Nuovo ospedale, 34 milioni in meno

Ridotti da 115 a 81,6. Ma il ministro della Salute conferma l’intervento negli stanziamenti della presidenza del Consiglio
TERAMO. Il nuovo ospedale di Teramo è salvo, almeno per il momento. Ma l’entità dei fondi che il governo prevede di stanziare è scesa drasticamente.
Il ministero della Salute ha individuato le priorità per quanto riguarda l’edilizia sanitaria. Sono state create due liste, sempre finanziate con i fondi attribuiti alla presidenza del Consiglio. La prima lista è quella più cospicua: prevede interventi per 287 milioni circa, disposti dalla legge di bilancio 2017. E l’ospedale di Teramo non c’è: in compenso ce ne sono quattro nel Lazio e il centro neuroloesi di Messina. E’ presente però nella seconda lista, disposta per l’anno successivo, con il rifinanziamento del maxi fondo. Anche in questo caso l’importo totale è molto elevato: 350 milioni. Su questo c’è però minor certezza, che trapela anche nella nota di accompagnamento al testo inviato alle Regioni – sia la prima che la seconda lista vanno discusse nella conferenza Stato-Regioni – infatti si parla di «interventi che questo ministero intende proporre all’esito della procedura di approvazione dei relativi provvedimenti». Comunque sia, oltre all’ospedale di Cesena, per cui sono previsti 156 milioni di euro, c’è quello di Teramo, con 81,6 milioni.
Per il momento, comunque, il finanziamento è parzialmente salvo. Parzialmente perchè i fondi previsti originariamente, dal precedente governo, ammontavano a 115 milioni di euro. «Possiamo essere soddisfatti del fatto che il lungo e complesso percorso per arrivare al vero e proprio finanziamento sia confermato», commenta il direttore generale della Asl, Roberto Fagnano, «questo significa che c’è una grande attenzione a livello nazionale sulla costruzione del nuovo ospedale a Teramo. Diciamo che siamo ancora in corsa». Certamente sarebbe stato più sicuro figurare nel primo elenco, quello con i presidi laziali e di Messina. Anche perchè nella maggioranza giallo-verde girano voci secondo cui le risorse del secondo elenco potrebbero essere usate per altri scopi.
Forse la scelta del ministro della Salute Giulia Grillo di mantenere nella seconda lista si basa sullo spinoso nodo del rischio sismico del Mazzini. Per un ospedale che è in zona sismica 2, dove secondo la Protezione civile «forti terremoti sono possibili», è un rischio avere degli edifici che hanno indici vicini allo zero.

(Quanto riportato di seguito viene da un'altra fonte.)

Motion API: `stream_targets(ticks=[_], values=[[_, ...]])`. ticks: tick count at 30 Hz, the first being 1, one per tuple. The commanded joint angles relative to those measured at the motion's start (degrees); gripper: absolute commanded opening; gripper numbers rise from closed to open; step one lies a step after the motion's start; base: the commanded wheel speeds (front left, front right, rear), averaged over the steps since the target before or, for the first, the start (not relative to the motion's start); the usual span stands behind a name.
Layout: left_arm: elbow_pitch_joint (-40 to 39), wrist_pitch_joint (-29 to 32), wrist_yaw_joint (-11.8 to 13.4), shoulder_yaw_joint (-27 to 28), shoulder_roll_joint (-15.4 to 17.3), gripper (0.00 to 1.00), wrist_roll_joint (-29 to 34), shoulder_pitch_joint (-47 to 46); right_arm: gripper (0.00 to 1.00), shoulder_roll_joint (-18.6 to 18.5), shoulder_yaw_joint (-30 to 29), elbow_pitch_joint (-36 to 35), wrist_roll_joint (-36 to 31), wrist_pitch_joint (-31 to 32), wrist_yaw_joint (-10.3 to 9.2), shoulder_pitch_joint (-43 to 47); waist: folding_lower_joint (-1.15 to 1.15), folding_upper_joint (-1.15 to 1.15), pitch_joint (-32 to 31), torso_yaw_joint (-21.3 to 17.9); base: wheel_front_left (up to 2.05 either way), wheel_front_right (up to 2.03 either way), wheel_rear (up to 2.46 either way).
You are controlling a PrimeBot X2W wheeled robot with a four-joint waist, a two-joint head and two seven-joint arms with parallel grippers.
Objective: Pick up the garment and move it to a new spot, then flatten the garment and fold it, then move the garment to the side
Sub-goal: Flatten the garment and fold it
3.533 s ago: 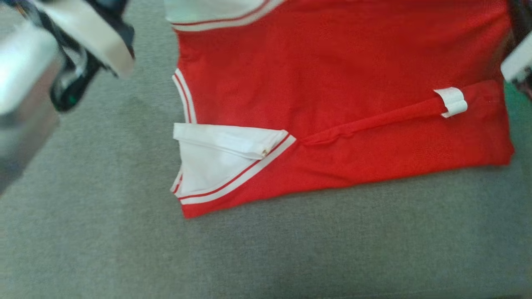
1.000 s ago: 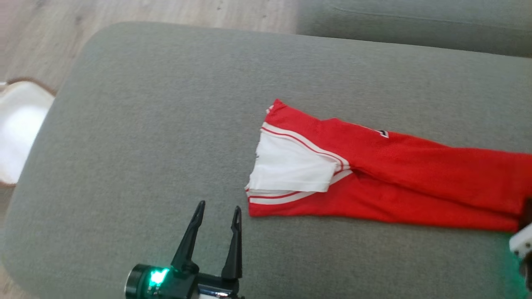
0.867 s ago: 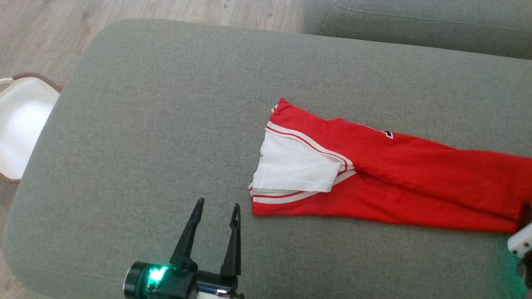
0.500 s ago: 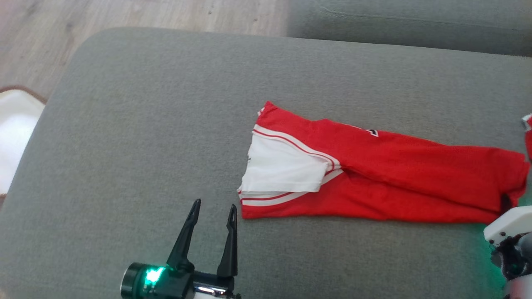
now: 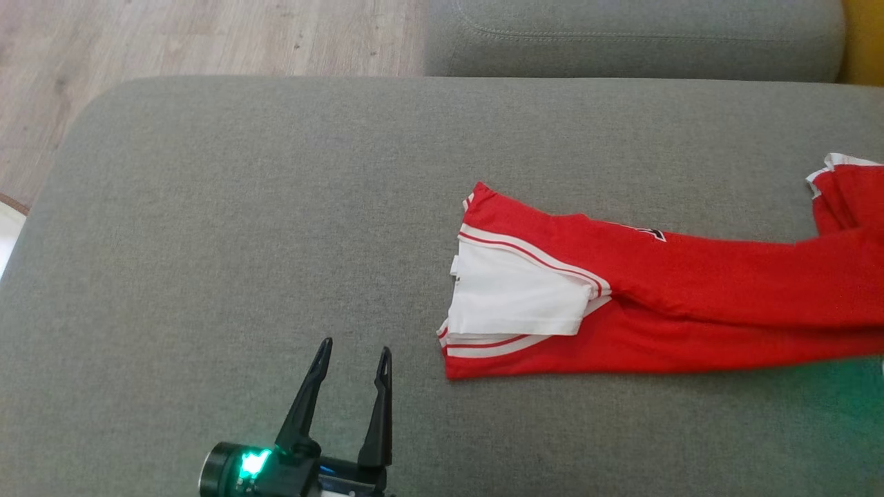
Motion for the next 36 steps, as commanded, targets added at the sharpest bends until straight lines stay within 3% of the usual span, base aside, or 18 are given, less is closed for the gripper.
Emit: stream_targets(ticks=[1,6,11,12,16,25,26,27,28,32,36], values=[[-1.55,-0.55,-0.27,2.01,-0.8,1.0,0.49,-0.6,0.0,0.06,2.23,-5.1,2.08,0.99,0.39,-1.62,0.0,0.0,-0.15,-0.03,0.0,0.0,0.0],[-1.03,-0.55,-1.24,2.14,-1.04,1.0,1.02,-0.72,0.0,5.88,8.09,-16.39,7.34,4.43,0.39,-1.99,0.0,0.0,-0.53,1.08,0.0,0.0,0.0],[-0.66,-0.55,-1.89,2.34,-1.24,1.0,1.49,-0.86,0.0,7.91,17.52,-23.17,11.36,5.98,0.39,-1.82,0.0,0.0,-0.26,3.3,0.0,0.0,0.0],[-0.66,-0.55,-1.89,2.34,-1.24,1.0,1.49,-0.86,0.0,7.91,17.52,-23.17,11.36,5.98,0.39,-1.82,0.0,0.0,-0.26,3.3,0.0,0.0,0.0],[0.03,-0.55,-2.72,2.03,-1.4,1.0,1.72,-1.25,0.0,8.03,27.0,-21.69,17.18,3.64,0.39,-2.1,0.0,0.0,-0.17,5.6,0.0,0.0,0.0],[0.26,-0.55,-2.93,1.88,-1.76,1.0,1.89,-2.05,0.0,8.05,42.38,-12.58,20.09,-2.33,0.39,-4.26,0.0,0.0,0.93,8.89,0.0,0.0,0.0],[0.1,-0.55,-2.84,1.93,-1.81,1.0,1.88,-2.08,0.06,8.05,43.96,-10.62,20.76,-4.74,0.39,-5.53,0.0,0.0,1.33,8.99,0.0,0.0,0.0],[0.14,-0.55,-2.82,1.89,-1.84,1.0,1.85,-2.09,0.71,8.05,44.56,-9.39,21.3,-6.02,0.39,-6.18,0.0,0.0,1.46,9.01,0.0,0.0,0.0],[0.27,-0.55,-2.82,1.81,-1.87,1.0,1.82,-2.12,1.0,8.05,45.3,-8.19,21.62,-7.09,0.39,-6.85,0.0,0.0,1.54,9.01,0.0,0.0,0.0],[0.59,-0.55,-2.48,1.86,-1.95,1.0,1.71,-2.36,1.0,8.05,48.59,-6.14,23.68,-9.88,0.39,-8.69,0.0,0.0,1.42,8.1,0.0,0.0,0.0],[0.47,-0.55,-1.86,3.02,-1.98,1.0,1.34,-1.97,1.0,8.03,48.99,-8.45,20.28,-12.54,0.39,-8.44,0.0,0.0,0.29,5.96,0.0,0.0,0.0]])
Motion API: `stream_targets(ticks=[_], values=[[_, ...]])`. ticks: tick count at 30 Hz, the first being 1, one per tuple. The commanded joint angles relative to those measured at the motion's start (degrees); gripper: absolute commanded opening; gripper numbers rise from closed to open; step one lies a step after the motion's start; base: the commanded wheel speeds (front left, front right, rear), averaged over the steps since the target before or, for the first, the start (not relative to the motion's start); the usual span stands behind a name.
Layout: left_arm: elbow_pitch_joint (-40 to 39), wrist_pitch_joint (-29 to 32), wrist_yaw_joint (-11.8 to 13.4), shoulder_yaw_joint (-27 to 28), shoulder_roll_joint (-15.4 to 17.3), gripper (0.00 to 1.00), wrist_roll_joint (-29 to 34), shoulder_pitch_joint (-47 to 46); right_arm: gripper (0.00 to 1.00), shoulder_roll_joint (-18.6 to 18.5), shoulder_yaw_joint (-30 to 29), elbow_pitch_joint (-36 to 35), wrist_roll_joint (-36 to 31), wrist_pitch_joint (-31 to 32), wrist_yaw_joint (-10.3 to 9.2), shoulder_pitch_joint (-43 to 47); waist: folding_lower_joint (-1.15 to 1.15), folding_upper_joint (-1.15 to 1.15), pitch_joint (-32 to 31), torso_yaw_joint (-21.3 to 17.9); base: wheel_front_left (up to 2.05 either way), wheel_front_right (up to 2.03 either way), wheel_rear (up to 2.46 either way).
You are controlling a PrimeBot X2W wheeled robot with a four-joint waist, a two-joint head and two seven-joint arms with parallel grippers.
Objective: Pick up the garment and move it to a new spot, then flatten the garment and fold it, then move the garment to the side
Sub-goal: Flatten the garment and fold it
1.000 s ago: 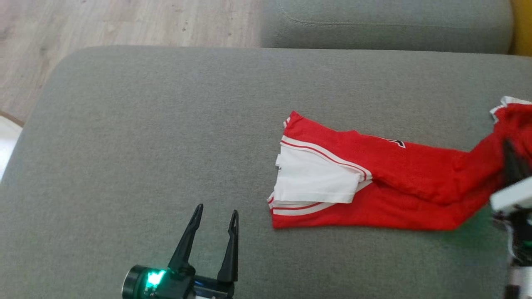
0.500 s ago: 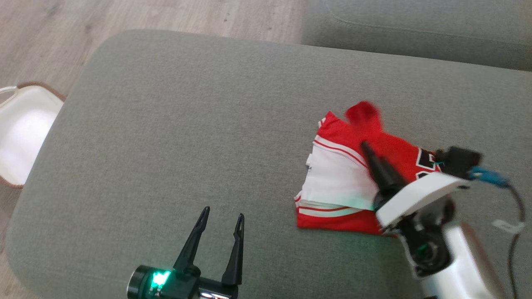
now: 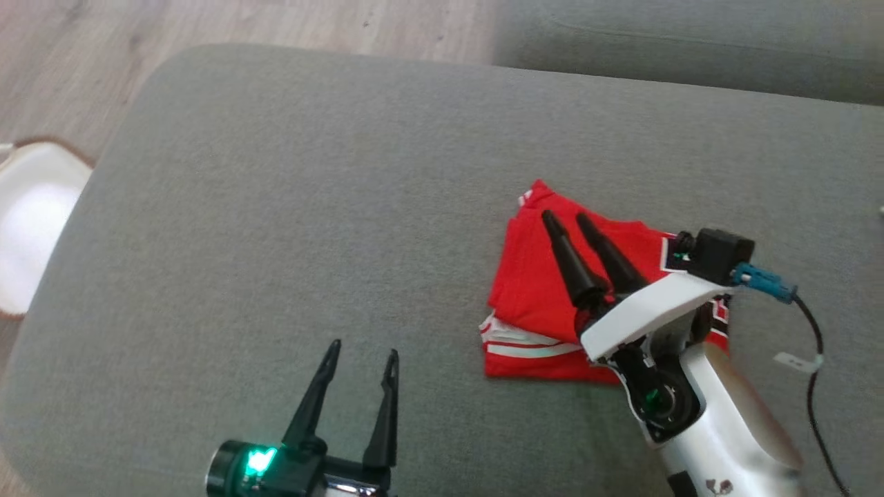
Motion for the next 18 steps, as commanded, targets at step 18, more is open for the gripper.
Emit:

Gli indici di resistenza, nei casi migliori, non vanno oltre lo 0,3 nella scala di valori che identifica con 1 il valore massimo di antisismicità. Il risultato “migliore” è dell’ex sanatorio alle spalle del Mazzini, che si attesta allo 0,34. I due blocchi dell’ospedale invece stanno peggio: 0,095 del primo lotto e 0,073 del secondo lotto. Indici di sicurezza del tutto insufficienti per le tre strutture costruite nel 1925 (l’ex sanatorio), nel 1969 (il primo lotto) e nel 1982 (il secondo). Non che gli altri tre ospedali della provincia siano messi meglio, ma sono tutti in zona 3, «con pericolosità sismica medio-bassa, soggetta a scuotimenti modesti».
Secondo uno studio della Asl arrivare a un miglioramento sismico del Mazzini – che sarebbe tecnicamente molto complesso – costerebbe almeno 25 milioni di euro. Senza però avere una struttura ottimale per ila ripartizione degli spazi e servizi, dal punto di vista energetico e per la sicurezza antincendio.
Di ospedale nuovo a Teramo si è cominciato a parlare concretamente nel 2015, quando si discuteva se si dovesse realizzare un ospedale provinciale unico per acuti – in realtà insieme a quello di Sant’Omero – poi divenuto “ospedale nuovo” dopo la levata di scudi per gli altri presidi della provincia. Superato in parte questo ostacolo, la discussione si è spostata su dove realizzarlo. Se prima con l’ospedale unico si pensava a una posizione baricentrica come Mosciano, poi la posizione scelta è stata Teramo. E anche il consiglio comunale dell’era Brucchi si pronunciò a favore, era luglio 2017. Fra i siti individuati venne ritenuto migliore quello lungo la Teramo-mare a Piano d’Accio, dopo la stazione di servizio Terrabianca. Da allora è passato più di un anno.